Breaking down the difference between Kubernetes, Rancher, Docker Swarm, ECS, and DC/OS.
Choosing the right containerization and cloud computing cluster management tools can be a challenge. With so many on the market, deciding which one is right for your cluster computing architecture and workloads is hard.
It’s a decision organizations face regularly, so we researched the difference between leading tools including Amazon Web Services (AWS) ECS, Kubernetes, Rancher, Docker Swarm, DC/OS, and Nomad in an AWS infrastructure.
Each tool has a different function, but at a high level we can break them down as follows: ECS, Kubernetes, Docker Swarm, and Nomad provide pure container/application schedulers. While Rancher and DC/OS are considered full infrastructure management platforms that can aid organization and management both of containerized and standalone applications.
So, when should you use one over the other? What’s the best applicable use case for each of these cluster management and container orchestration tools? Based on our research methodology in an AWS environment, below are our findings and recommendations:
Containerizing Microservices with AWS ECS
Let’s start with ECS.
Since our test environment is hosted on AWS, we began our comparison of container orchestration and cluster management tools with EC2 Container Service (ECS).
A key objective here was to determine whether ECS could run multi-tenant workloads and utilize resources smarter than existing microservices currently deployed on bare EC2. In this environment, each application (or microservice) utilized a full EC2 instance with no resource sharing with other applications. In addition, approximately 60–70% of provisioned CPU/RAM capacity was idle (as seen via Amazon CloudWatch). To achieve better resource utilization and easier management, we planned to containerize the microservices and install an orchestration tool capable of handling service discovery, auto-scaling, secret management, and resource sharing.
In the past, ECS did not include support for dynamic port mapping (a feature that allows you to run several containers on the same port and same instance). However, as of 2016 this feature is included by way of the new AWS application load balancer (that permits host-based routing by URLs) which you can use with ECS. This automatically generates random ports and adds them to the load balancer when the new ECS “service” is created.
Based on our experience, container management within the ECS web console remains troublesome, for the following reasons:
- Because the interface features several GUIDs of tasks and services, the result is somewhat cluttered and you cannot manually remove instances from a pool (for maintenance and upgrades, for example).
- You are also required to create new task definitions instead of modifying existing ones.
- ECS also lacks a simple option to start rolling updates (gradual redeploy of a new Docker image).
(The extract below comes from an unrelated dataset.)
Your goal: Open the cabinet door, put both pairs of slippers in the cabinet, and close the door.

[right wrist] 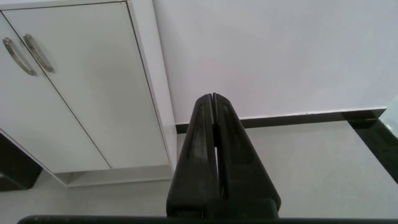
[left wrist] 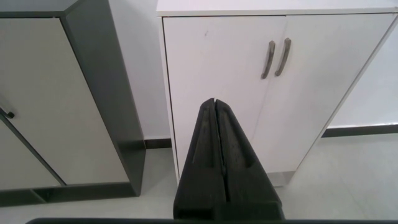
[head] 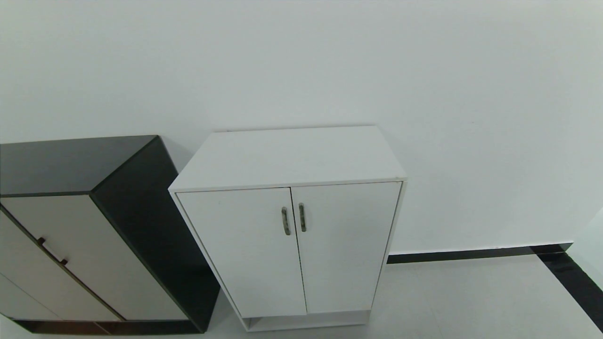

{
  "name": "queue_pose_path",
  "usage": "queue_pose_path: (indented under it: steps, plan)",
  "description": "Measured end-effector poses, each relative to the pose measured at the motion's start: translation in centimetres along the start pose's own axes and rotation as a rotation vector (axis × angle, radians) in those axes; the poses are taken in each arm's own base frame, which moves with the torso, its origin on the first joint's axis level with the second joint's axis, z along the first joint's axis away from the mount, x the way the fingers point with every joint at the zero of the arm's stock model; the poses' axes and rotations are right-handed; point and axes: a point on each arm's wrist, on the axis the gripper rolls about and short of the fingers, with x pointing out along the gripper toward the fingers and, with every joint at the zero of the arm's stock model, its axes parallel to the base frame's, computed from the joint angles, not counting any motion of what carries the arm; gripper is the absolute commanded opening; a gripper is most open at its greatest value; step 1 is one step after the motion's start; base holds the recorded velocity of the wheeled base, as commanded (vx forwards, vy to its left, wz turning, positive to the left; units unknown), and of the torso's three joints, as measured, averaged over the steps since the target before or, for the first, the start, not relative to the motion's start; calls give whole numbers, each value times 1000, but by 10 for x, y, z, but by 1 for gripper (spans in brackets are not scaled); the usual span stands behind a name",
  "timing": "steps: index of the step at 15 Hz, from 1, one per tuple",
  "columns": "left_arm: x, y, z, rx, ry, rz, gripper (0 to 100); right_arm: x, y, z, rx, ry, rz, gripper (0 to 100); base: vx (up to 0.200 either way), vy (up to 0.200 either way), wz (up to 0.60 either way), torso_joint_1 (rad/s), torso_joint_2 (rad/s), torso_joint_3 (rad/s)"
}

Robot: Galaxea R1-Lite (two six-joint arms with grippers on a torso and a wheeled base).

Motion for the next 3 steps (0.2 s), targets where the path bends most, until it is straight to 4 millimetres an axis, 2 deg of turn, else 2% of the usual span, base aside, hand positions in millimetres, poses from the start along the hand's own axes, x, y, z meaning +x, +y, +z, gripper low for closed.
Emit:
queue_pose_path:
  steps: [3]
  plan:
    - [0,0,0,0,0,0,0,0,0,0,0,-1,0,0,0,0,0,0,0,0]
The Bottom Line on ECS: Our conclusion is that ECS has merit if you’re running small and simple Docker environments. Once you scale to deploy 20 or more microservices (or have a multi-tenant scenario with dev + test + staging + production environments per customer) getting everything to work seamlessly together, managing configurations, versions, rollbacks, and other operations gets tricky.
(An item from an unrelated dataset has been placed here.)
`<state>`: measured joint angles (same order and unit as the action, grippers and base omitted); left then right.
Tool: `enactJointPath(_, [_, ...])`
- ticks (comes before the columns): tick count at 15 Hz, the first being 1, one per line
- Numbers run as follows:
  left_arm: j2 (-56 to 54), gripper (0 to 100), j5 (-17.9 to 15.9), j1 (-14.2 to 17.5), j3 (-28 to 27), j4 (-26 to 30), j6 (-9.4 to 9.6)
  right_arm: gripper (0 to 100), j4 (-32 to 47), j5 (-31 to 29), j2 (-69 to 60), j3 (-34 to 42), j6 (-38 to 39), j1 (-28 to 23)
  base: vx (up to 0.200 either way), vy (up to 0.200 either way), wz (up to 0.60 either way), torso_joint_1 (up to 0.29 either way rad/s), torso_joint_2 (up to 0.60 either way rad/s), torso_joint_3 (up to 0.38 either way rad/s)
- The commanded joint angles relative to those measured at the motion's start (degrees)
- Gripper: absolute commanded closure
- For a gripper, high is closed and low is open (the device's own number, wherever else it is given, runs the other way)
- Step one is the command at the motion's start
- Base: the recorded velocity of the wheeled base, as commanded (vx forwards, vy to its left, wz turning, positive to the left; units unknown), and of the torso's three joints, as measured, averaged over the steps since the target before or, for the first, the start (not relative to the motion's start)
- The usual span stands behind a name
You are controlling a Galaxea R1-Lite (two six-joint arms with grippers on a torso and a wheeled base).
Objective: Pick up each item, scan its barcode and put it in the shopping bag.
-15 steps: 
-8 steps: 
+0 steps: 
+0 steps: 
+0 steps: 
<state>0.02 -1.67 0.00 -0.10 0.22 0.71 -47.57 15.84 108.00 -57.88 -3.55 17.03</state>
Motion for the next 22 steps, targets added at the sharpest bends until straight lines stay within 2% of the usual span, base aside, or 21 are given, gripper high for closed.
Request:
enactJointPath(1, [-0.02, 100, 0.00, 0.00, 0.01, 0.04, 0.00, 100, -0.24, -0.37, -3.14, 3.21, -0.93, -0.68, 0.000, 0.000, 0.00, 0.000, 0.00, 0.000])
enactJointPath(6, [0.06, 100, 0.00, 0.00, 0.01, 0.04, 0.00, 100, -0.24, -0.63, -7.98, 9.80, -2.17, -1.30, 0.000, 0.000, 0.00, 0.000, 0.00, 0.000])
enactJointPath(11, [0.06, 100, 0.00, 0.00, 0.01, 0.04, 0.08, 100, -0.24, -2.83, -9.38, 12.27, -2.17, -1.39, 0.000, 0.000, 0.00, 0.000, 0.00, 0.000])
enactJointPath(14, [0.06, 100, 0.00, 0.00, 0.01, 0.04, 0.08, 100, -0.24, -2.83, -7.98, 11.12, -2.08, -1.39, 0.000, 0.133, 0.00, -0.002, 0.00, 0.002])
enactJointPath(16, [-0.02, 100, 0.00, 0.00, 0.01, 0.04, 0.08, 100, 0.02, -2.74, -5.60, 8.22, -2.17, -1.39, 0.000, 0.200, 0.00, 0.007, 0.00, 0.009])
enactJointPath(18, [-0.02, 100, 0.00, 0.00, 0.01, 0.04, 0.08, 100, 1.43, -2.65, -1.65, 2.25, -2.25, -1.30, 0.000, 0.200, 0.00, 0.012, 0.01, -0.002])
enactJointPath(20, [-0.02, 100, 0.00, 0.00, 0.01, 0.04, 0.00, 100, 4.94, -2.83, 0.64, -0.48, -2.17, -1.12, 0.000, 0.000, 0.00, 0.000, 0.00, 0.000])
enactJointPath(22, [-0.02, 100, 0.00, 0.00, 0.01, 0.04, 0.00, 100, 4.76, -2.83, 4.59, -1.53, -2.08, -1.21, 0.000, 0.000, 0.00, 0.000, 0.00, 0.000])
We’d recommend ECS for simple “create and forget” use cases for the simple reason that changing instances that have already been deployed is far from convenient. It involves submitting long JSONs to the AWS command line interface or through the web console. Plus, existing workloads can only be modified by creating a new task definition, which, if you’re modifying deployments frequently, results in hundreds of definitions.
Docker Swarm vs. Nomad
Next, we reviewed Docker Swarm and Nomad, two similar container orchestration tools that seem less complex than others.
Nomad (by Hashicorp) is a single binary that acts both as master node and client. It’s a scheduler and resource allocator that doesn’t need external services to save its state (this is stored on master nodes). And, because it’s a master node, it is highly available with automatic failover. Nomad also features management abstractions that allow you to divide a cluster logically to data centers, regions, and availability zones.
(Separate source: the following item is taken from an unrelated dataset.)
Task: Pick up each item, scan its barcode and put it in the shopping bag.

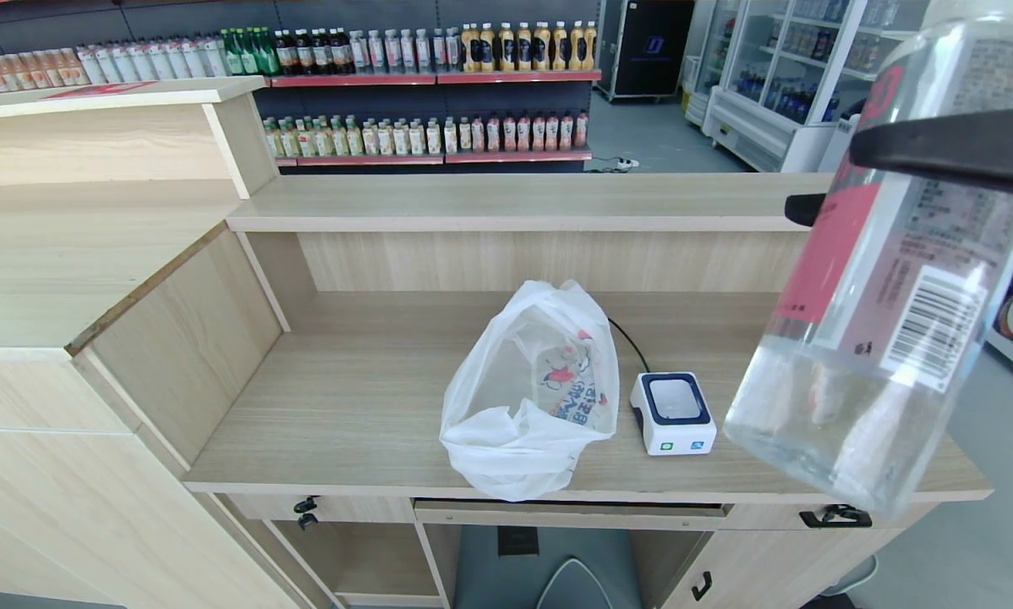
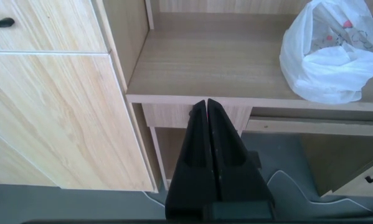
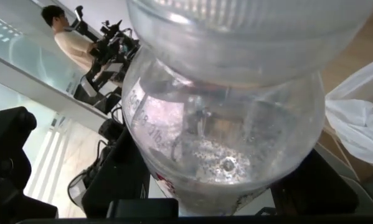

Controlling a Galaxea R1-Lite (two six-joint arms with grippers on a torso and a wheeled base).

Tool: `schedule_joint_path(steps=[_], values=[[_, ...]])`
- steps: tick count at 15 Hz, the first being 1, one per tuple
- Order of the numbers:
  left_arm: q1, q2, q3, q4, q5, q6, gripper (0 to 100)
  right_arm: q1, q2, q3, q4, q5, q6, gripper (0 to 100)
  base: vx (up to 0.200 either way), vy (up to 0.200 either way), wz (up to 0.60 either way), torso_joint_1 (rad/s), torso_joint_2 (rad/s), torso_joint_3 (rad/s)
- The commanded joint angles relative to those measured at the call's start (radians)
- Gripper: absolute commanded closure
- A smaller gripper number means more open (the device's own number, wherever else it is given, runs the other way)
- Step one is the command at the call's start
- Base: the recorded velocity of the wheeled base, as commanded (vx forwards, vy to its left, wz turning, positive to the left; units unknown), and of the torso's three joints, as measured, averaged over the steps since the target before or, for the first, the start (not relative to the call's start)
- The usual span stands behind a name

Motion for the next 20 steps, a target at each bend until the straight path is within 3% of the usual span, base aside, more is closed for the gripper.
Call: schedule_joint_path(steps=[1,8,20], values=[[0.001,0.0,0.0,0.0,0.0,0.001,100,0.01,0.008,0.014,-0.001,-0.001,-0.004,100,0.0,0.0,0.0,0.0,0.0,0.0],[0.001,0.0,0.0,0.0,0.0,0.001,100,0.07,0.017,0.069,-0.009,-0.036,-0.054,100,0.0,0.0,0.0,0.0,0.0,0.0],[0.001,0.0,0.0,0.0,0.0,0.001,100,0.061,-0.034,0.12,-0.015,-0.041,-0.056,100,0.0,0.0,0.0,0.0,0.0,0.0]])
However, Nomad has some drawbacks:
- It lacks service discovery, so an additional tool, such as Consul, is required. Consul must be installed alongside Nomad on each host in the cluster.
- Nomad does not have a secret management or other custom key/value store. Integration with Vault or Etcd is necessary to keep application secrets and any arbitrary data needed by your distribution services.
- Unfortunately, it can be challenging to configure, manage, and monitor each of these separate systems; collect logs; recover from failures; or upgrade them (even a single Vault upgrade is a painful project).
- The open source version of Nomad lacks a GUI or dashboard like those offered by Kubernetes, Rancher, and DC/OS. This limits your ability to quickly glance at the state of hosts and services. Plus, everything must be managed by automated scripts or the command line interface. A Nomad UI is expected to be released as a part of Hashicorp Atlas (the paid version) though, as of August 2016, a planned beta release date wasn’t disclosed. There is, however, a community-developed Nomad UI.
Despite the availability of these integration tools, basing your production workloads on Nomad, when such great open source and feature-rich options like Kubernetes exist, is not something we recommend. However, there are scenarios when Nomad can make sense. For example, if you already rely heavily on Consul and maybe use Vault, then adding Nomad to your infrastructure may be a good choice as opposed to setting up Kubernetes, Mesos, or Rancher.
Moving on to Nomad’s close relation — Docker Swarm. According to its website, Docker Swarm provides native clustering capabilities to turn a group of Docker engines into a single, virtual Docker Engine. Swarm structures your cluster similarly to Nomad — several master nodes for failover and other hosts connected as workers. You can use “docker-compose” to launch complete interconnected Docker environments with many containers, describing them in YAML files.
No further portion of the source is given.